Return each line below holding the string "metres".

┌──

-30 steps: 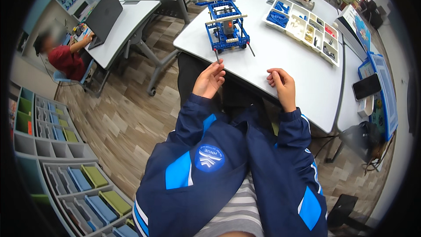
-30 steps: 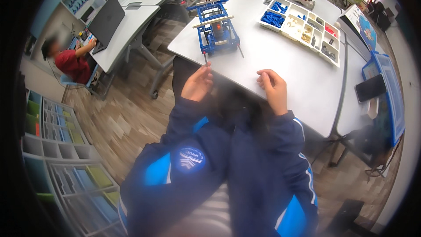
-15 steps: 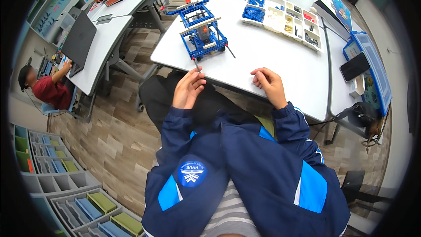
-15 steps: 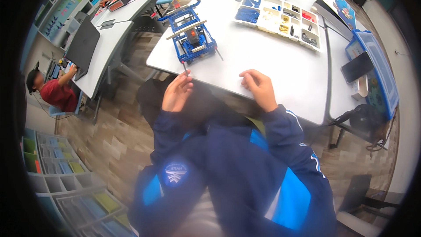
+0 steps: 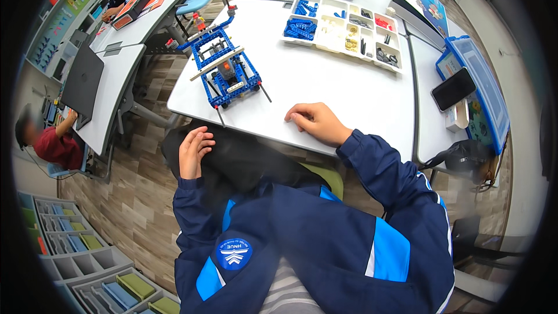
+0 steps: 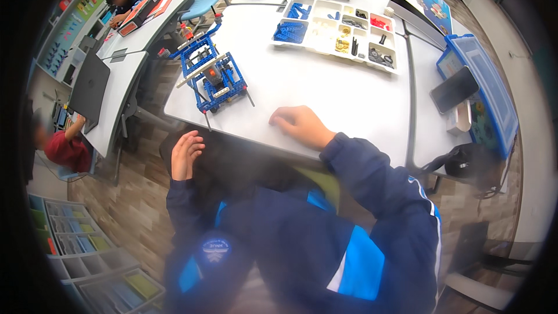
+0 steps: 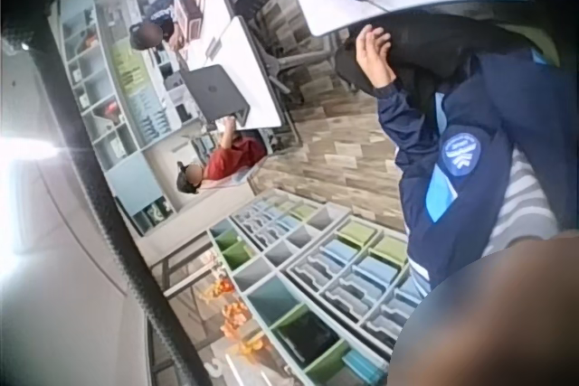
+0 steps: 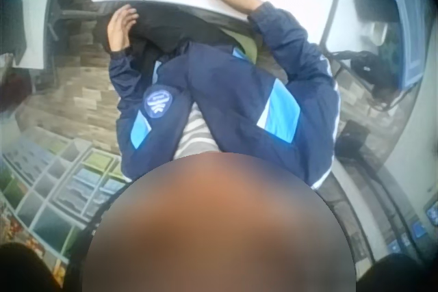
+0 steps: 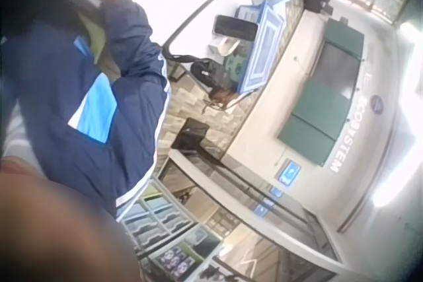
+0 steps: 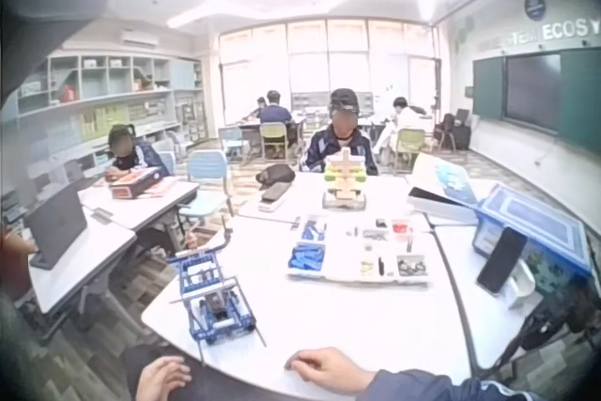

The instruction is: The person assembles a blue LEGO Technic model at a table, selecting pieces from a compartmentalized tray and attaching them to the growing structure. They repeatedly pick small beams and connectors, align them with existing parts, and press them into place while occasionally rotating the model to access different sides.

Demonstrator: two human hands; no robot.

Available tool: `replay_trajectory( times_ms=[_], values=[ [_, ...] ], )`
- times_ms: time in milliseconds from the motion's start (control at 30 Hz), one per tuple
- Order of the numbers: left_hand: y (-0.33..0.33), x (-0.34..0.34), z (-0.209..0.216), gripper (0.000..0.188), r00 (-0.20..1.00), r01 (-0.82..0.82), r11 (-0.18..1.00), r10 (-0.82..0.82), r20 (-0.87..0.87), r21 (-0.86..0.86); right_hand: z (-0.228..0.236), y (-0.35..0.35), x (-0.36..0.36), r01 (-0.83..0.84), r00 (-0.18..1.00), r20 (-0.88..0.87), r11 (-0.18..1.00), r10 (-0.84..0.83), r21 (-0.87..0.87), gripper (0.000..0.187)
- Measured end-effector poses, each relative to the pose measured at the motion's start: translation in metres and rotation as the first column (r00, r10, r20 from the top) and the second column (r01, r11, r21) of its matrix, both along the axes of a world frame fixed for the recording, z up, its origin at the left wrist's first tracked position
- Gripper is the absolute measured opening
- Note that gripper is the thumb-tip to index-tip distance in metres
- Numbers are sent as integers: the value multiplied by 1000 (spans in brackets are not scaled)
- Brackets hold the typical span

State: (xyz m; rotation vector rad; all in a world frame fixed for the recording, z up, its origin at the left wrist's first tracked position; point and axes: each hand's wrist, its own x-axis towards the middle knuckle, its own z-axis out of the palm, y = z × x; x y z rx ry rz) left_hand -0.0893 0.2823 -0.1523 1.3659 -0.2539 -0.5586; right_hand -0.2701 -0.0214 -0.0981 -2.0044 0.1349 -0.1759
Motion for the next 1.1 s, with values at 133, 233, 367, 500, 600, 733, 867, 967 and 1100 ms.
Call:
replay_trajectory(
  times_ms=[133,233,367,500,600,733,867,967,1100],
  values=[
    [-6,2,-18,25,997,-65,998,65,36,-5,-6,3,-1,41,990,143,979,-12,-199,17],
    [-8,2,-24,23,993,-104,994,105,52,-12,-8,2,-1,44,988,153,971,-8,-235,17],
    [-8,2,-27,22,991,-113,993,116,60,-41,-7,4,-1,44,990,142,982,-18,-182,17],
    [-12,2,-30,22,985,-145,989,147,89,-33,-4,5,-2,50,993,119,970,-22,-237,18],
    [-13,4,-31,22,984,-93,995,97,146,-37,-7,2,2,79,986,160,976,-47,-201,18],
    [-10,3,-34,22,988,-94,995,95,122,-11,-6,-37,24,385,906,310,864,-288,-323,16],
    [-12,3,-36,21,979,-97,991,112,170,-94,8,-109,78,625,752,597,588,-278,-514,14],
    [-16,-1,-35,20,976,-123,988,137,167,-89,25,-151,118,610,793,439,556,-423,-565,15],
    [-20,-5,-34,19,974,-113,990,126,186,-82,19,-169,155,454,868,247,487,-431,-746,25]
  ],
)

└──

PROBLEM SOLUTION —
- Measured end-effector poses, each relative to the pose measured at the motion's start: translation in metres and rotation as the first column (r00, r10, r20 from the top) and the second column (r01, r11, r21) of its matrix, both along the axes of a world frame fixed for the recording, z up, its origin at the left wrist's first tracked position
- Note that gripper is the thumb-tip to index-tip distance in metres

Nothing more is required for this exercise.